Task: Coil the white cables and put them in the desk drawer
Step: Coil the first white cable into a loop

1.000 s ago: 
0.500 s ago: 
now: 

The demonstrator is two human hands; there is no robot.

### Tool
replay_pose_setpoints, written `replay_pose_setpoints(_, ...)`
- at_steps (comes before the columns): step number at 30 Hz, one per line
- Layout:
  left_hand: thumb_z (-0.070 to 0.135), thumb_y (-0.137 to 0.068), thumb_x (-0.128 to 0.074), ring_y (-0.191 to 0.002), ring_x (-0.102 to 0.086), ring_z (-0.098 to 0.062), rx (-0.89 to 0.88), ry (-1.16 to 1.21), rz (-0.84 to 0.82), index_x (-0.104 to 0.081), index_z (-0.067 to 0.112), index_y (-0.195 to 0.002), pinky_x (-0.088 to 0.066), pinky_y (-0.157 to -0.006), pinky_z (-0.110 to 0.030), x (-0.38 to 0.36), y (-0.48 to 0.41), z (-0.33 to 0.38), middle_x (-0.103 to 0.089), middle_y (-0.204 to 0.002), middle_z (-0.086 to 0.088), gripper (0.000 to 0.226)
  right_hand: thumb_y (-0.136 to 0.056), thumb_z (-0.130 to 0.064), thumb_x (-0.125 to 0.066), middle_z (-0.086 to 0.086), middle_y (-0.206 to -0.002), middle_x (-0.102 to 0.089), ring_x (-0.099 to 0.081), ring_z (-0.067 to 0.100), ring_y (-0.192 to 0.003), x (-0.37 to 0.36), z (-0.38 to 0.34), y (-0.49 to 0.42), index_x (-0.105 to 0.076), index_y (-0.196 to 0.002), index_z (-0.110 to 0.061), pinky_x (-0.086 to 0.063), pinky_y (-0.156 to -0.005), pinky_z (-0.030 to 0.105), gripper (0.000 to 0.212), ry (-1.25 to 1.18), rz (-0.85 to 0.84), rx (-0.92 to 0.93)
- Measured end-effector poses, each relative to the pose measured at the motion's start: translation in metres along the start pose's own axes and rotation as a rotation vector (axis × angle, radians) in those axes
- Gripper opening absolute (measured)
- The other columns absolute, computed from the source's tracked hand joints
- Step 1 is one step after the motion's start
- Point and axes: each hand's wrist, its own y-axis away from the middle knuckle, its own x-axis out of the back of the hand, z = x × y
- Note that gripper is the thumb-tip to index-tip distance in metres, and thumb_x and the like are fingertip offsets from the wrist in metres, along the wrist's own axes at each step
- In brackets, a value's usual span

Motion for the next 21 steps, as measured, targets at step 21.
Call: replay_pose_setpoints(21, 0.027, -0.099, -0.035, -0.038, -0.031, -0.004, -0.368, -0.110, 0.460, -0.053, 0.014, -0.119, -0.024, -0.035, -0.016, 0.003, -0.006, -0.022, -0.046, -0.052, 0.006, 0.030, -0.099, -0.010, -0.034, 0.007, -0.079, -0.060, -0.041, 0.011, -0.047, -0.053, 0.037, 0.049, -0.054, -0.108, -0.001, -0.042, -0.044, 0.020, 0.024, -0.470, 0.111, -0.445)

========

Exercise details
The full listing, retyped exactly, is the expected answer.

Response
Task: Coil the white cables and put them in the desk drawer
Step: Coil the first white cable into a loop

1.000 s ago: 
0.500 s ago: 
now: 

The demonstrator is two human hands; there is no robot.

### Tool
replay_pose_setpoints, written `replay_pose_setpoints(_, ...)`
- at_steps (comes before the columns): step number at 30 Hz, one per line
- Layout:
  left_hand: thumb_z (-0.070 to 0.135), thumb_y (-0.137 to 0.068), thumb_x (-0.128 to 0.074), ring_y (-0.191 to 0.002), ring_x (-0.102 to 0.086), ring_z (-0.098 to 0.062), rx (-0.89 to 0.88), ry (-1.16 to 1.21), rz (-0.84 to 0.82), index_x (-0.104 to 0.081), index_z (-0.067 to 0.112), index_y (-0.195 to 0.002), pinky_x (-0.088 to 0.066), pinky_y (-0.157 to -0.006), pinky_z (-0.110 to 0.030), x (-0.38 to 0.36), y (-0.48 to 0.41), z (-0.33 to 0.38), middle_x (-0.103 to 0.089), middle_y (-0.204 to 0.002), middle_z (-0.086 to 0.088), gripper (0.000 to 0.226)
  right_hand: thumb_y (-0.136 to 0.056), thumb_z (-0.130 to 0.064), thumb_x (-0.125 to 0.066), middle_z (-0.086 to 0.086), middle_y (-0.206 to -0.002), middle_x (-0.102 to 0.089), ring_x (-0.099 to 0.081), ring_z (-0.067 to 0.100), ring_y (-0.192 to 0.003), x (-0.37 to 0.36), z (-0.38 to 0.34), y (-0.49 to 0.42), index_x (-0.105 to 0.076), index_y (-0.196 to 0.002), index_z (-0.110 to 0.061), pinky_x (-0.086 to 0.063), pinky_y (-0.156 to -0.005), pinky_z (-0.030 to 0.105), gripper (0.000 to 0.212), ry (-1.25 to 1.18), rz (-0.85 to 0.84), rx (-0.92 to 0.93)
- Measured end-effector poses, each relative to the pose measured at the motion's start: translation in metres along the start pose's own axes and rotation as a rotation vector (axis × angle, radians) in those axes
- Gripper opening absolute (measured)
- The other columns absolute, computed from the source's tracked hand joints
- Step 1 is one step after the motion's start
- Point and axes: each hand's wrist, its own y-axis away from the middle knuckle, its own x-axis out of the back of the hand, z = x × y
- Note that gripper is the thumb-tip to index-tip distance in metres, and thumb_x and the like are fingertip offsets from the wrist in metres, along the wrist's own axes at each step
- In brackets, a value's usual span

Motion for the next 21 steps, as measured, targets at step 21.
Call: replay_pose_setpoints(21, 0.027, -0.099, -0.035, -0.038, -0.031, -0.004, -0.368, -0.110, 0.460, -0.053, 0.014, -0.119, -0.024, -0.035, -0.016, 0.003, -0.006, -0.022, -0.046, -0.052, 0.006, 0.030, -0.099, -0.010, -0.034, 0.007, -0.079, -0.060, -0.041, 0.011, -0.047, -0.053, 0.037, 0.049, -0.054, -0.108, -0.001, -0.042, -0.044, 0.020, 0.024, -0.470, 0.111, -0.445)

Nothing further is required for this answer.